Lets begin by creating our Combo Box from scratch.

Create Combo Box from Scratch
  1. Open your form in Design View.
  2. Ensure the Wizard icon is deactivated.  If it is, just click the Wizard Icon so that it is no longer highlighted.
  3. Click the Combo Box Icon.
  4. When the Mouse Pointer changes to the Add Combo Box Symbol, click an area on the Form Design Grid where you would like it to go.
You now have a empty Combo Box Control on your form.  If you wish, you can resize the box and add some text to the label.  The next task is for us to enter the ROW SOURCE property.  This is the source of the data which will appear in the Combo Box's drop down list (take care not to confuse this property with the combo box CONTROL SOURCE, as we are going to keep our control unbound).

The Row Source Property
  1. Select the Combo Box Control by clicking it with the mouse.
  2. Click the PROPERTY SHEET icon. This brings up the Combo Box's PROPERTY SHEET.
  3. Select the DATA tab.
  4. Enter the ROW SOURCE property.
When you  enter the Row Source property, you can select a Query/Table from the Drop down list, or write an SQL Statement directly onto the property grid. Another option is to click the three dots symbol at the end of the row to bring up the QUERY DESIGN Window. Then it is just a case of creating your query.

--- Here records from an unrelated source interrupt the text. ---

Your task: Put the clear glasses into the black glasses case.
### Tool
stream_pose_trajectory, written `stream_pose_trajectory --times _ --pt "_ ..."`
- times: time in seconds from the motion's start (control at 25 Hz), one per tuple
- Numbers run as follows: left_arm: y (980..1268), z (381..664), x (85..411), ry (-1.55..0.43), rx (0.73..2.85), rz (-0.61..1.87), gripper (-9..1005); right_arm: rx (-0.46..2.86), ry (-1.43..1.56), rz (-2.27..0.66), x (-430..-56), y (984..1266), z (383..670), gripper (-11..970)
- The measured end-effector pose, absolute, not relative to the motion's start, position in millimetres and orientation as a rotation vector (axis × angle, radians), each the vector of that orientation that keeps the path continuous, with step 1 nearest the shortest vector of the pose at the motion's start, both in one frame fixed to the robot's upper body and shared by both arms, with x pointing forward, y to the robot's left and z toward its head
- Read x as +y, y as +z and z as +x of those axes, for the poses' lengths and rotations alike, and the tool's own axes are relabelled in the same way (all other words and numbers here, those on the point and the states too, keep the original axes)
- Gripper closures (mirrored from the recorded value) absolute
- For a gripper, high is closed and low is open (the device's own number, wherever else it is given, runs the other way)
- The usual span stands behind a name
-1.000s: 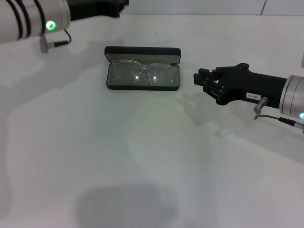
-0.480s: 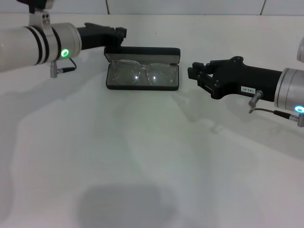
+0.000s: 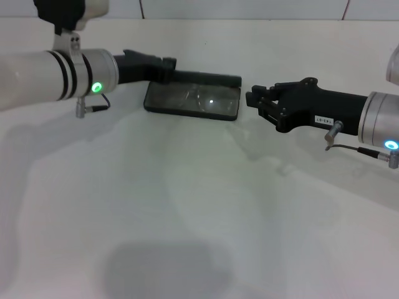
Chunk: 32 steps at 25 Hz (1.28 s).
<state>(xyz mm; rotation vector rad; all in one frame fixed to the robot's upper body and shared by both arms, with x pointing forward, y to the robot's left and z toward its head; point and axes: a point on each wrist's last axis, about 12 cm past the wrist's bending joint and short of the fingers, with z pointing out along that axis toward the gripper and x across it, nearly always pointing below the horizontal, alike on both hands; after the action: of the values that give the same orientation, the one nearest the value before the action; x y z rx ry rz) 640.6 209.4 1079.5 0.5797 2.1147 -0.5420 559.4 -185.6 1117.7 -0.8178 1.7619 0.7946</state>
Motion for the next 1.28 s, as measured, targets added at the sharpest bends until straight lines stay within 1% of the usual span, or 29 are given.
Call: stream_pose_trajectory --times 0.24,0.36,0.44,0.48,0.64,0.72,0.84,0.92,1.0,1.04,1.08,1.16,1.2,1.28 --pt "1065.5 630.3 209.4 -0.568 2.161 0.573 840 1.777 0.804 -0.794 -187.7 1114.4 561.3 834" --pt "1066.8 624.7 210.8 -0.615 2.146 0.598 839 1.774 0.802 -0.797 -188.0 1114.9 562.5 833" --pt "1084.7 615.7 215.8 -0.704 2.025 0.681 839 1.760 0.798 -0.814 -187.1 1116.6 563.1 833" --pt "1086.8 615.5 215.8 -0.708 2.012 0.689 838 1.749 0.793 -0.824 -187.7 1118.3 563.6 833" --pt "1113.2 585.5 232.5 -0.791 1.738 0.804 837 1.682 0.811 -0.873 -200.4 1126.7 562.7 834" --pt "1121.3 572.0 240.7 -0.815 1.657 0.841 837 1.641 0.842 -0.893 -212.2 1130.3 560.3 834" --pt "1128.8 557.3 247.8 -0.861 1.603 0.892 714 1.600 0.892 -0.886 -230.1 1135.5 557.4 834" --pt "1131.3 545.0 254.3 -0.902 1.572 0.925 632 1.578 0.914 -0.899 -237.4 1137.9 554.9 786" --pt "1131.3 542.5 255.8 -0.909 1.568 0.930 551 1.552 0.918 -0.937 -238.9 1139.2 552.3 737" --pt "1130.4 531.7 264.4 -0.937 1.557 0.940 511 1.538 0.916 -0.959 -238.4 1139.5 550.9 713" --pt "1129.9 528.9 266.9 -0.944 1.557 0.942 471 1.521 0.912 -0.981 -237.8 1139.9 549.6 689" --pt "1129.1 521.9 273.8 -0.962 1.557 0.946 391 1.487 0.908 -1.031 -235.7 1139.5 545.8 478" --pt "1128.4 518.3 277.0 -0.971 1.558 0.950 351 1.473 0.909 -1.053 -234.7 1139.2 544.1 439" --pt "1126.9 511.2 282.8 -0.987 1.563 0.957 310 1.458 0.925 -1.082 -232.4 1138.7 541.4 360"
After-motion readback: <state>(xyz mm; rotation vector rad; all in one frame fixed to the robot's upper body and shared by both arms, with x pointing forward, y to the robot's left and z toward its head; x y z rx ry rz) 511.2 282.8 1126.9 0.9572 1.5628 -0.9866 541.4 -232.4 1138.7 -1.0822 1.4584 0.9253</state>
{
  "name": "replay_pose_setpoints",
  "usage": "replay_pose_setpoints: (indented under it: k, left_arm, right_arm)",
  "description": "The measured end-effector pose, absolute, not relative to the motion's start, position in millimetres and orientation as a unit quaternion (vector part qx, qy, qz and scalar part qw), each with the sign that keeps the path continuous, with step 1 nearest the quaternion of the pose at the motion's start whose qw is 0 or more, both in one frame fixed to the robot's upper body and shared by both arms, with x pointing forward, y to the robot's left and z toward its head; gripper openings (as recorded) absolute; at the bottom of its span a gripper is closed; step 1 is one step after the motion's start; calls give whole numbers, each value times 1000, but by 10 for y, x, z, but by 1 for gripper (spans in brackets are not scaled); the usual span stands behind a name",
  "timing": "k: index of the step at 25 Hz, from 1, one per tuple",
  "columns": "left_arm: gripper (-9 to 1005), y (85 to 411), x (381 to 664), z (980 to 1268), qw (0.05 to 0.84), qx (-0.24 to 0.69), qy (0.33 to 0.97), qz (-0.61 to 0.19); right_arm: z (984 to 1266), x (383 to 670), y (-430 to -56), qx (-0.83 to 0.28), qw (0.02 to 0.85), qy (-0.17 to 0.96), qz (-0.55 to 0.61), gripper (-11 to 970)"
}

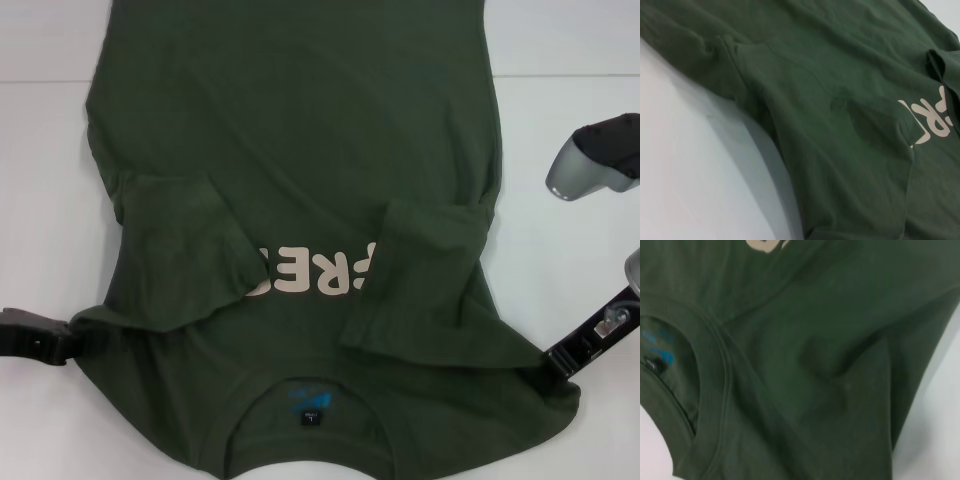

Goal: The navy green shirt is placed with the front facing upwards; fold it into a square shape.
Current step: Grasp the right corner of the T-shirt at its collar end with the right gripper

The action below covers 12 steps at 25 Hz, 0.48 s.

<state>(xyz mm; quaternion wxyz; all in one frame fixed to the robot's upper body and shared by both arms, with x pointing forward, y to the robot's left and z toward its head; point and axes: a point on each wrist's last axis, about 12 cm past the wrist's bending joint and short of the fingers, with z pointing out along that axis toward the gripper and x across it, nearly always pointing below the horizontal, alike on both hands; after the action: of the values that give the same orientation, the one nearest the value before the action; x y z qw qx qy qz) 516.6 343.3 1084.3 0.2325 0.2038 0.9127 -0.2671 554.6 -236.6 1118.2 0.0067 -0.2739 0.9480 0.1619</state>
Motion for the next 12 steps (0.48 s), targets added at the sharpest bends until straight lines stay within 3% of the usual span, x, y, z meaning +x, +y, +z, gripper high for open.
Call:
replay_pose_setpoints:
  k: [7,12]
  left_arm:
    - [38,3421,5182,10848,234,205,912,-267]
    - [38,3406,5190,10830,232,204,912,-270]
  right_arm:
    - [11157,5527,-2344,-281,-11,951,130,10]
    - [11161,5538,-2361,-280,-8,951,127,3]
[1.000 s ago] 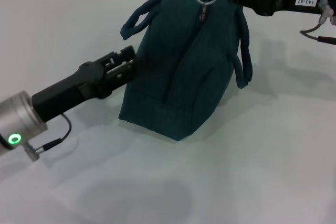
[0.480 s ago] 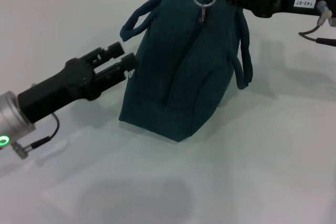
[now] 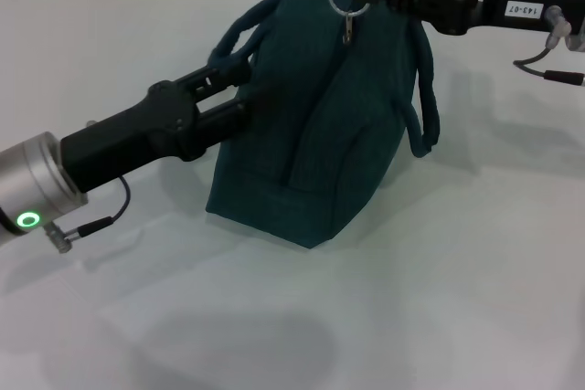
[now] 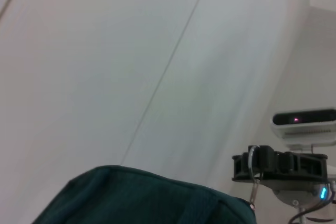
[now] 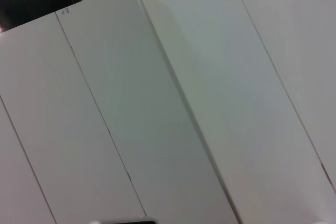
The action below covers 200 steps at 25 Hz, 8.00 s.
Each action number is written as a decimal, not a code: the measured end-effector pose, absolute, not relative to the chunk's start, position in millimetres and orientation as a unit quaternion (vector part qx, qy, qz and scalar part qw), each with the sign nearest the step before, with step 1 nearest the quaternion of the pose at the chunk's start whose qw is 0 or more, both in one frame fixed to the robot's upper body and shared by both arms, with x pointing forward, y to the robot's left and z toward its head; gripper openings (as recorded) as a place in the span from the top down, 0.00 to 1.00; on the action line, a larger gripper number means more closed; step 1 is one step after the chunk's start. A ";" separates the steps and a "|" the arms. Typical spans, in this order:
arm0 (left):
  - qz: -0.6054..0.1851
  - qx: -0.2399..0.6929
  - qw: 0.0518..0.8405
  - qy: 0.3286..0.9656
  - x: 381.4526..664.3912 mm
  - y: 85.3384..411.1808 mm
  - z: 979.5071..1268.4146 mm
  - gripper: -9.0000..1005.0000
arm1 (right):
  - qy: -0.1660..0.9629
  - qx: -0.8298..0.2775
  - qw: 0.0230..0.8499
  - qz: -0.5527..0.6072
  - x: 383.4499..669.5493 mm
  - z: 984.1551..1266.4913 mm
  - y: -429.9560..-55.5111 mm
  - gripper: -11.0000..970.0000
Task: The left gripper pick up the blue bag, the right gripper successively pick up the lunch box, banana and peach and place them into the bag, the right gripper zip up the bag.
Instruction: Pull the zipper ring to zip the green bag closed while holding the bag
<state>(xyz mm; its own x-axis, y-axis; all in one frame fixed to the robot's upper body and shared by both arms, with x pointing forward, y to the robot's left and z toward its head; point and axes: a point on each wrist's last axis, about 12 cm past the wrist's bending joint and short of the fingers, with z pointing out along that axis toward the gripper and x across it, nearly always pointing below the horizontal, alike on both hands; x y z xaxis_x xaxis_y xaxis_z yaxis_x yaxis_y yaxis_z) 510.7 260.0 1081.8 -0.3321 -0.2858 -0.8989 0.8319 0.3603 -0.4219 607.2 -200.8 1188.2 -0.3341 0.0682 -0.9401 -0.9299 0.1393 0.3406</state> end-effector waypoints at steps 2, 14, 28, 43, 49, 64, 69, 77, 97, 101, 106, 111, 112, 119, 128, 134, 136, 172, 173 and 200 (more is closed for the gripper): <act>-0.524 0.221 0.532 0.627 511.7 257.6 1082.0 0.34 | 0.603 -0.357 0.453 0.551 607.2 1188.1 -200.3 0.98; -0.528 0.215 0.529 0.628 513.5 252.1 1079.3 0.35 | 0.602 -0.358 0.453 0.552 607.2 1188.3 -198.3 0.98; -0.540 0.201 0.522 0.629 512.6 248.6 1076.0 0.78 | 0.601 -0.355 0.452 0.555 605.0 1185.7 -197.5 0.98; -0.545 0.202 0.526 0.621 502.4 246.9 1069.9 0.94 | 0.611 -0.331 0.442 0.567 604.0 1177.7 -198.1 0.98; -0.551 0.201 0.535 0.608 497.2 245.6 1068.6 0.94 | 0.617 -0.320 0.433 0.573 603.6 1176.6 -199.4 0.98; -0.558 0.196 0.526 0.611 491.5 242.6 1063.2 0.94 | 0.630 -0.287 0.427 0.582 605.8 1176.9 -207.1 0.98; -0.566 0.203 0.516 0.610 488.3 239.7 1062.1 0.94 | 0.637 -0.273 0.425 0.583 607.5 1176.4 -208.3 0.98; -0.577 0.219 0.512 0.597 479.9 235.1 1060.5 0.94 | 0.652 -0.245 0.407 0.591 609.3 1170.7 -205.5 0.98; -0.599 0.241 0.510 0.568 461.3 230.4 1058.3 0.94 | 0.693 -0.211 0.409 0.555 620.2 1155.9 -200.6 0.98; -0.602 0.241 0.508 0.566 457.1 231.5 1057.1 0.94 | 0.694 -0.215 0.415 0.547 622.5 1156.2 -196.8 0.98; -0.606 0.243 0.506 0.563 452.7 232.4 1056.5 0.94 | 0.696 -0.219 0.426 0.535 626.2 1157.1 -195.0 0.98; -0.606 0.236 0.516 0.557 445.4 238.7 1055.9 0.94 | 0.699 -0.220 0.439 0.520 628.6 1155.2 -197.0 0.98; -0.604 0.232 0.519 0.558 444.4 240.3 1055.5 0.94 | 0.699 -0.221 0.440 0.519 628.5 1155.0 -197.4 0.98; -0.579 0.174 0.544 0.582 442.5 253.1 1049.3 0.94 | 0.683 -0.239 0.454 0.520 625.1 1161.2 -197.0 0.98; -0.537 0.072 0.552 0.634 443.4 270.1 1033.6 0.94 | 0.662 -0.248 0.478 0.521 620.2 1171.3 -204.9 0.97; -0.520 0.060 0.562 0.640 445.5 274.2 1031.7 0.94 | 0.656 -0.256 0.485 0.519 619.3 1173.9 -205.0 0.97; -0.512 0.061 0.570 0.640 446.5 275.1 1031.5 0.91 | 0.655 -0.257 0.487 0.518 619.3 1174.0 -205.2 0.97; -0.546 0.155 0.303 0.766 607.4 279.7 1188.9 0.13 | 0.652 -0.261 0.506 0.502 620.2 1174.5 -215.5 0.96; -0.552 0.163 0.292 0.764 607.9 275.3 1195.0 0.14 | 0.651 -0.261 0.506 0.502 620.3 1174.6 -215.3 0.96; -0.453 0.243 0.221 0.829 610.8 230.1 1207.8 0.15 | 0.648 -0.256 0.505 0.509 616.3 1171.7 -218.5 0.95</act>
<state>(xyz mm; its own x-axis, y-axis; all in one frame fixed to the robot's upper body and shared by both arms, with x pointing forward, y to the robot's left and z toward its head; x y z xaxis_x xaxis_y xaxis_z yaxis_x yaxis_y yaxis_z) 610.8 230.1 1207.8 -0.7841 0.2035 -0.5863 0.6033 0.4714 -0.6433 616.3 -218.5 1171.7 -0.3592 0.1825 -0.9152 -0.8459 0.3506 0.4019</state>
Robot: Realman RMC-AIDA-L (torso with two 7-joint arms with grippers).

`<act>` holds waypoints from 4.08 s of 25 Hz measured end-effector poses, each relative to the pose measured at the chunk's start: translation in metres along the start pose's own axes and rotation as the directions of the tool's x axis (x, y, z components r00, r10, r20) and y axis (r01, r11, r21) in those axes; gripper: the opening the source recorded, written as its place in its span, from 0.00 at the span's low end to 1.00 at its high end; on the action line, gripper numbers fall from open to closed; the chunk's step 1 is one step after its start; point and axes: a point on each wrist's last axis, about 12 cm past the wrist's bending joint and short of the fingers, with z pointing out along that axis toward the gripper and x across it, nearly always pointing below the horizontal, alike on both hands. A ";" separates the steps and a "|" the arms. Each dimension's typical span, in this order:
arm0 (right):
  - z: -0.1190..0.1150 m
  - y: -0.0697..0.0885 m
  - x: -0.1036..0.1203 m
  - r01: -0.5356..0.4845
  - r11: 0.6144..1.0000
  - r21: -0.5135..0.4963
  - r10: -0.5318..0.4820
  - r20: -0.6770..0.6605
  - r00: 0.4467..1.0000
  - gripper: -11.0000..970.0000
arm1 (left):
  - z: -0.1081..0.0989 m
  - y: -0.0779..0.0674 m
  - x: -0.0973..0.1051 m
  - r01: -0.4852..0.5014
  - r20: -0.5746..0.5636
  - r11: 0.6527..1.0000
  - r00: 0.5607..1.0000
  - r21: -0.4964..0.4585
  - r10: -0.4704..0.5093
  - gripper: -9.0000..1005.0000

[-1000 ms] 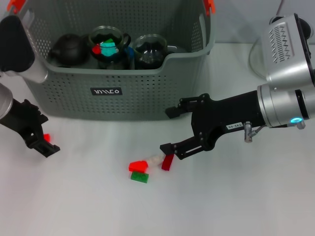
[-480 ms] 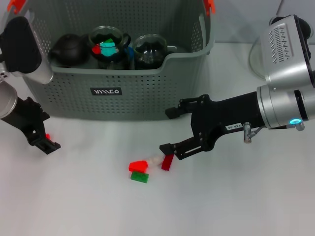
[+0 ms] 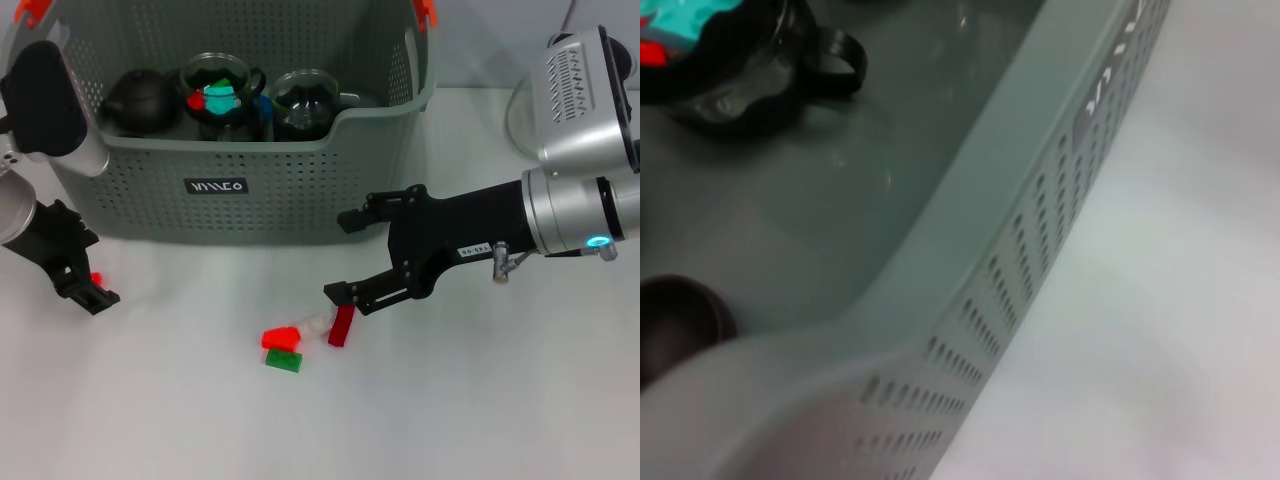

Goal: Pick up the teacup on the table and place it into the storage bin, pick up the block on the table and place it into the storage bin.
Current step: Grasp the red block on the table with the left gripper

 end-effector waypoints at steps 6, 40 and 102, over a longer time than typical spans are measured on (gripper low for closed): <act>0.000 -0.001 -0.001 0.001 1.000 0.010 -0.001 0.001 1.000 0.97 | 0.002 0.000 0.001 0.001 -0.006 1.000 1.000 0.003 -0.001 0.87; 0.000 -0.002 0.003 -0.008 1.000 0.016 0.008 0.003 1.000 0.97 | -0.030 -0.002 0.000 0.267 0.001 0.964 0.964 0.001 -0.267 0.87; 0.005 -0.016 -0.008 0.021 0.997 0.074 -0.020 -0.019 1.000 0.97 | -0.027 0.004 -0.005 0.233 -0.035 0.972 0.972 0.026 -0.232 0.87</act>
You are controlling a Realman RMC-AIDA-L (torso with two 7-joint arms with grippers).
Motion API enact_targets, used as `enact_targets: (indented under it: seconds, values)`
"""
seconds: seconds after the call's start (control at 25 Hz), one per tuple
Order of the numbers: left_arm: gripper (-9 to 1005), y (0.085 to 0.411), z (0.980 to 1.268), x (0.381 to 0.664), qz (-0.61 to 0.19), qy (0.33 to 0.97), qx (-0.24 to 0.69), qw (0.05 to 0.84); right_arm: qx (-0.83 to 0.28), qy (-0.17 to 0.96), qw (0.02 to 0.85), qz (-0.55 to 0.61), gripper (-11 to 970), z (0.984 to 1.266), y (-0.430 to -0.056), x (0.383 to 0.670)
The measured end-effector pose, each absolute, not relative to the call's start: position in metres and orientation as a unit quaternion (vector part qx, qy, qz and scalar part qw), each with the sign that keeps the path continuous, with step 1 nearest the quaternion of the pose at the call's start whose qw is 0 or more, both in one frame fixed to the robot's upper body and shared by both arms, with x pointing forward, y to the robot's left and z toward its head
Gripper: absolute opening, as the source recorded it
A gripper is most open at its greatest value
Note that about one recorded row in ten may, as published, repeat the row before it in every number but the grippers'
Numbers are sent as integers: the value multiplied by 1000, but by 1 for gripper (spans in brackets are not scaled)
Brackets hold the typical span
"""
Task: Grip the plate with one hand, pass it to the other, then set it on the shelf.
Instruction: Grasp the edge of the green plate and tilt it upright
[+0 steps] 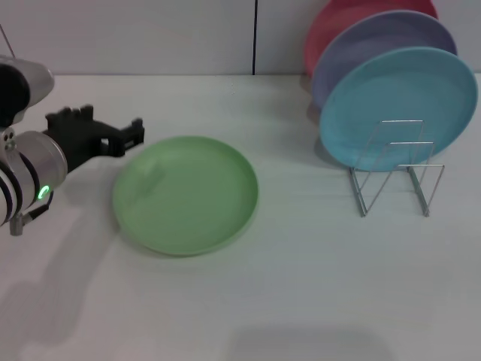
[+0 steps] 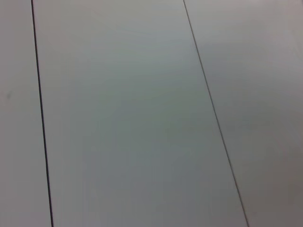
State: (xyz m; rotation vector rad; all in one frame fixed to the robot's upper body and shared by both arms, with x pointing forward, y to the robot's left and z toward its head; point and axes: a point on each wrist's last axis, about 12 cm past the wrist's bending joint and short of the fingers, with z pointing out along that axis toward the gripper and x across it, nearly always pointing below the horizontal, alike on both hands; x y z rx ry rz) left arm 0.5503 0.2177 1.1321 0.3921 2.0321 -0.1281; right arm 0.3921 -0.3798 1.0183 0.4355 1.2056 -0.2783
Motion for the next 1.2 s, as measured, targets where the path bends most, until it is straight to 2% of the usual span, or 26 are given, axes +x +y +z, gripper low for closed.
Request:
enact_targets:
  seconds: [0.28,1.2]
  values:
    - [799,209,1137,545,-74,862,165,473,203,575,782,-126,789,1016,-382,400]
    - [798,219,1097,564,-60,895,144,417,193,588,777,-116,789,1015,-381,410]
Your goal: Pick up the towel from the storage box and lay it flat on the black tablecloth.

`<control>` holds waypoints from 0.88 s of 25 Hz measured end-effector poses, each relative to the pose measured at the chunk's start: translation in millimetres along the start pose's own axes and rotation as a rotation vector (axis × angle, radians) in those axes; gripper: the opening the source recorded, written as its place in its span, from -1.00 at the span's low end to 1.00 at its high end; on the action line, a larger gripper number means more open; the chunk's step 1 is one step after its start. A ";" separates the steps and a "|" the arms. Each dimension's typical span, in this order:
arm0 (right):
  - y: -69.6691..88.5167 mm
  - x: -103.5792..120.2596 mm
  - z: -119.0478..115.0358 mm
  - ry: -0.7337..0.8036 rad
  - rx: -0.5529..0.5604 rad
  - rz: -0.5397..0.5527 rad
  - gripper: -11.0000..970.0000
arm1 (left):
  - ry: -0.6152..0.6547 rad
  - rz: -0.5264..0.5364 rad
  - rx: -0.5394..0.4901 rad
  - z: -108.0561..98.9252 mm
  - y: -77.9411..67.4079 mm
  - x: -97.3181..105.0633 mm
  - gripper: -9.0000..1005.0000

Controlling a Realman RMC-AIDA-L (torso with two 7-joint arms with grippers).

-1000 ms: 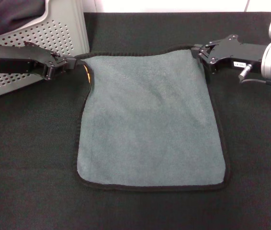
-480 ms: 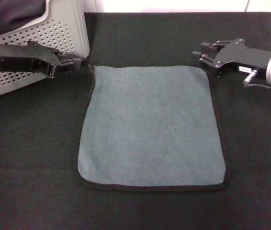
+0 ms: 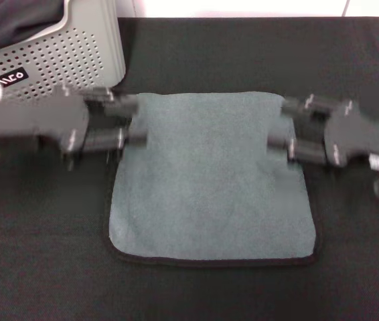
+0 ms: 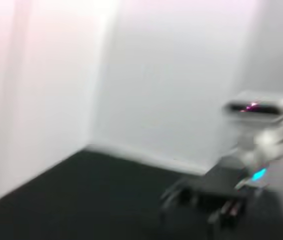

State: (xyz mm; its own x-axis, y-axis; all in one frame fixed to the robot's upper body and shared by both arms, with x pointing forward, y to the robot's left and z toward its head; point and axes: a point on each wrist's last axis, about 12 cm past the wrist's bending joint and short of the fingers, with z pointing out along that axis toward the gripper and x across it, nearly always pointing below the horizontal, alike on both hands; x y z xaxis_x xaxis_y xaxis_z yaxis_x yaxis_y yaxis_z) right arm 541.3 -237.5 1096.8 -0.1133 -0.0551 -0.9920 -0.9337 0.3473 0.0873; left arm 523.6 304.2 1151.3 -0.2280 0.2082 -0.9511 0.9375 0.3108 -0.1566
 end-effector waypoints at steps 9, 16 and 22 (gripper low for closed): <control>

Figure 2: The Combo Box PROPERTY sheet for
the form in figure 1.
In our example shown in figure 1, I used tblProducts as the ROW SOURCE for the Combo Box. This, of course, is the same table that is used as the RECORD SOURCE for the main form.  I set the COLUMN COUNT PROPERTY (from the FORMAT tab) to 2, so that we get two columns in the drop down list - that is, the ID field, and the ItemName field.  I also set the BOUND COLUMN property (from the DATA TAB) to 1, so our Combo Box stores the value from the first column (ie the ID field) when the user makes a selection from the drop down list.

The next stage is to enter the VBA code.  We are going to use the Combo Box's ON CHANGE event.  This
event triggers as soon as the user selects an item from the drop down list.

Enter VBA Code
  1. Select the Combo Box Control by clicking it with the mouse.
  2. Open the PROPERTIES window.
  3. Select the EVENT tab.
  4. Select the ON CHANGE event by clicking its row in the grid.
  5. Click the three dots symbol on the far right of the row. This opens the CHOOSE BUILDER dialogue box.  
  6. Select CODE BUILDER and click the OK button.  This opens the VISUAL BASIC editor.
  7. Copy and Paste the code (listed below) between the PRIVATE SUB and END SUB statements.   You may need to edit the FINDFIRST Statement on line 4 (replace ID with the field you are searching for).
On Error GoTo myError
Dim rst As DAO.Recordset
Set rst = Me.RecordsetClone
rst.FindFirst "ID = " & Me!ctlSearch
Me.Bookmark = rst.Bookmark
Me!ctlSearch = Null
If Not rst Is Nothing Then Set rst = Nothing
Exit Sub
MsgBox "Record Not Found"
Resume leave

Figure 4: The VBA Editor
The main section of code works by cloning the forms's record set, which is stored in an object variable called rst. The FINDFIRST method is then used to search the cloned record set for the item selected in the Combo Box by the user.  Once found, the forms Bookmark property is then set to that of the cloned recordset.  This results in the Products Form seamlessly displaying the record selected from the drop down list.